Medicare code favors costly Lucentis use

It's been awhile since we talked about the Genetech eye drug Lucentis and its off-label rival Avastin, which is also from Genentech. As you know, there was quite a dustup some time ago when the company--now owned by Roche--tried to restrict Avastin distribution to curtail that off-label eye use. And many ophthalmologists had been relying on Avastin as a much-lower-cost treatment for wet macular degeneration, rather than using the pricey Lucentis. They complained; the company backed off, at least a bit.

Now, Medicare has introduced a special reimbursement code for Avastin as an eye drug. That might seem to institutionalize its use, making it easier for doctors and patients to get ahold of. Not so. According to the New York Times, that code leads to a Medicare reimbursement of about $7.20 for a dose of Avastin for the eye. That's way less than the $2,000-per-injection price for Lucentis. But it's also less than the cost of Avastin for an eye-sized dose, which is about $30 to $50 per injection.

The upshot is that eye doctors aren't likely to give patients Avastin for WMD anymore, because they'd lose money. They buy Avastin up front, then charge when it's administered.

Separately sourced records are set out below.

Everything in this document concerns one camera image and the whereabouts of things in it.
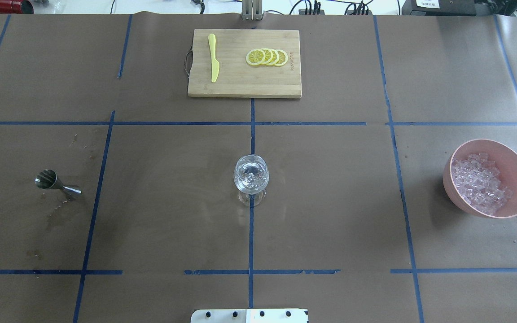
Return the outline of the black box device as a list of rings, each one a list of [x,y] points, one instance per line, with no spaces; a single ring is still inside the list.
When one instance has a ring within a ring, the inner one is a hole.
[[[474,0],[405,0],[402,16],[476,16]]]

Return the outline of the bamboo cutting board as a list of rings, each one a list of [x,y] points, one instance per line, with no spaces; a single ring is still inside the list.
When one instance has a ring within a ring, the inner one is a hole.
[[[220,72],[211,82],[208,35],[217,37]],[[289,56],[282,67],[250,66],[248,51],[271,48]],[[302,97],[300,32],[298,30],[196,29],[193,32],[193,62],[189,71],[190,97],[281,98]]]

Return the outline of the steel cocktail jigger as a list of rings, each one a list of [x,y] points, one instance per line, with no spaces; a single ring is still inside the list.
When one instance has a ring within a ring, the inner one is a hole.
[[[82,189],[76,185],[65,185],[51,169],[45,169],[35,176],[35,185],[43,190],[59,190],[69,200],[74,200],[82,195]]]

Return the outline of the pink bowl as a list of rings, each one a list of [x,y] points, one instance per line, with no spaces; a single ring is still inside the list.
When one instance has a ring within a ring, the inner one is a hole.
[[[500,171],[501,183],[513,191],[512,198],[494,215],[476,210],[462,197],[451,175],[451,162],[464,160],[473,153],[488,153]],[[449,157],[443,169],[443,187],[451,202],[467,214],[481,218],[508,219],[517,216],[517,153],[510,147],[490,139],[474,139],[462,143]]]

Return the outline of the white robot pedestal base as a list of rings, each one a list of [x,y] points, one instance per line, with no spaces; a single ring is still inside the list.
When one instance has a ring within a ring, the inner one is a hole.
[[[193,312],[191,323],[308,323],[307,309],[200,309]]]

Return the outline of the clear wine glass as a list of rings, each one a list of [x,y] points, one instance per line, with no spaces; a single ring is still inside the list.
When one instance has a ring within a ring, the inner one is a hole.
[[[259,155],[245,155],[236,162],[233,181],[237,188],[238,200],[256,207],[266,196],[270,172],[266,161]]]

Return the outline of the red cylinder can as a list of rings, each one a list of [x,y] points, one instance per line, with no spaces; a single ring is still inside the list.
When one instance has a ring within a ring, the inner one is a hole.
[[[29,0],[0,0],[0,14],[33,14]]]

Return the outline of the yellow plastic knife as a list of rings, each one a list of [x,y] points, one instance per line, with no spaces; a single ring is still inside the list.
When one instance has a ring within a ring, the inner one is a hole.
[[[220,62],[217,59],[217,37],[215,34],[208,35],[208,45],[210,50],[211,82],[215,83],[220,72]]]

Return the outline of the clear ice cubes pile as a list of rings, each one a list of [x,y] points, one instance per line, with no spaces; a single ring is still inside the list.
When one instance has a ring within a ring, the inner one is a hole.
[[[501,180],[501,171],[486,152],[451,160],[451,176],[458,194],[477,211],[496,215],[513,196]]]

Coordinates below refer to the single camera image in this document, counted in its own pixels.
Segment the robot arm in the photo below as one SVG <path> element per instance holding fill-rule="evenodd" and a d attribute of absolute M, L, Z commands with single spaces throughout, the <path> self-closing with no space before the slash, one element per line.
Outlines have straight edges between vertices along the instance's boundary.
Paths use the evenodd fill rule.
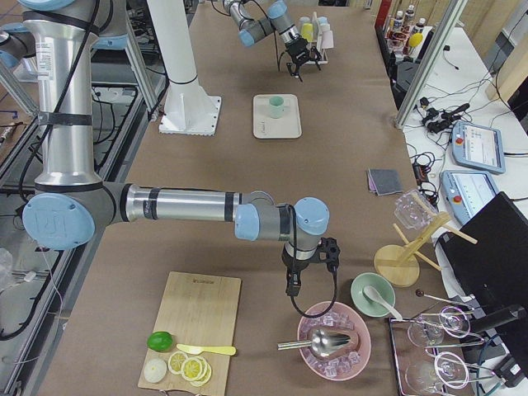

If you're charging a third of what you pay, that's a big money-loser. So those docs will have an incentive to switch to Lucentis, which wouldn't cost them anything--because they'll be reimbursed in full--but would cost the government thousands more per patient, hundreds of millions all together. Individual patients are likely to pay more, too, because the 20 percent co-pay for Lucentis runs about $400.

Ophthalmologists are negotiating with Medicare as we speak in hopes of getting the reimbursement level changed.